Zimmerman’s life story is like a movie script. There isn’t space for it all here but, in regards to fighting, one aspect of it is particularly amazing. At 13 years old he was knocking opponents and training partners out. A few years later he had to sneak into the adult leagues to get fights.

“I started to fight when I was 13 and then when I was 15 I pretended I was 18 years old so that I could fight with the adults. Because it was hard to get opponents my own age, I was pretty big and I was knocking people out so nobody wanted to fight me,” he says.

“So I said, f--k it, I lied about my age and experience so that I could fight at A-class, which is the top level in Holland, no shin guards or nothing. And I started knocking people out who were 26, 30 years old. “

Now, this Saturday live on Spike TV, his career could enter a new chapter. Zimmerman is a fighter who should be much more well-known than he is. But if he scores one of his signature huge knockouts on a show which is available in nearly 100 million US homes, a star will be born and past errors of judgment will be irrelevant.

The fight with Gerges is a tournament reserve fight. Zimmerman has mixed feelings about it. On the one hand he wants to get into the tournament, on the other he doesn’t want to have to fight lifelong friend Gokhan Saki, the world #2.

“My prediction is that I will come in the tournament and I will win it, ha!” he laughs. “I cross my fingers that somebody breaks his arm and can’t take part. Not because of bad feeling, just strictly business. I want that money.

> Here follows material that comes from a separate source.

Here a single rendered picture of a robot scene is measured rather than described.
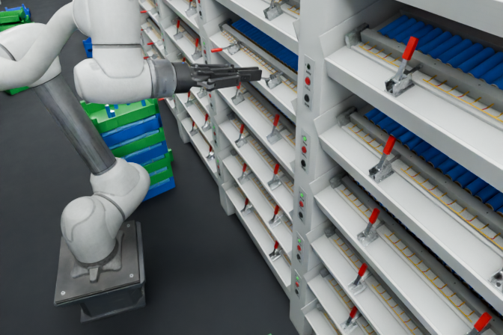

But Saki… ah, Saki is like my brother. He is my brother. But if I come in the tournament and we have to fight then, may the best man win. But my mother hates this idea. His father hates it also. They really don’t want to see us fight each other.

“My mother speaks with Saki often, I speak with Saki’s family often. We have known each other since we were small boys and our parents know each other also. We grew up together.

“But I always say that if we have to fight, it would have to be for the championship. Then it would be OK because we would do a good show and we would both be winners really.

“But it’s only worth it for the tournament final or for the title. Nothing else. If there was any other time they called me and said ‘Hey, you want to fight Saki?’ I would say ‘No, he is my brother, find someone else. I cannot fight my brother.’”

GLORY 11 CHICAGO takes place this Saturday at the Sears Centre Arena, Hoffman Estates, Illinois. The show airs live on Spike TV in the US and will be broadcast in over 170 territories worldwide.

As well as the GLORY 11 Heavyweight Championship Tournament, the event also features bouts in the GLORY Superfight Series which will air at a later date.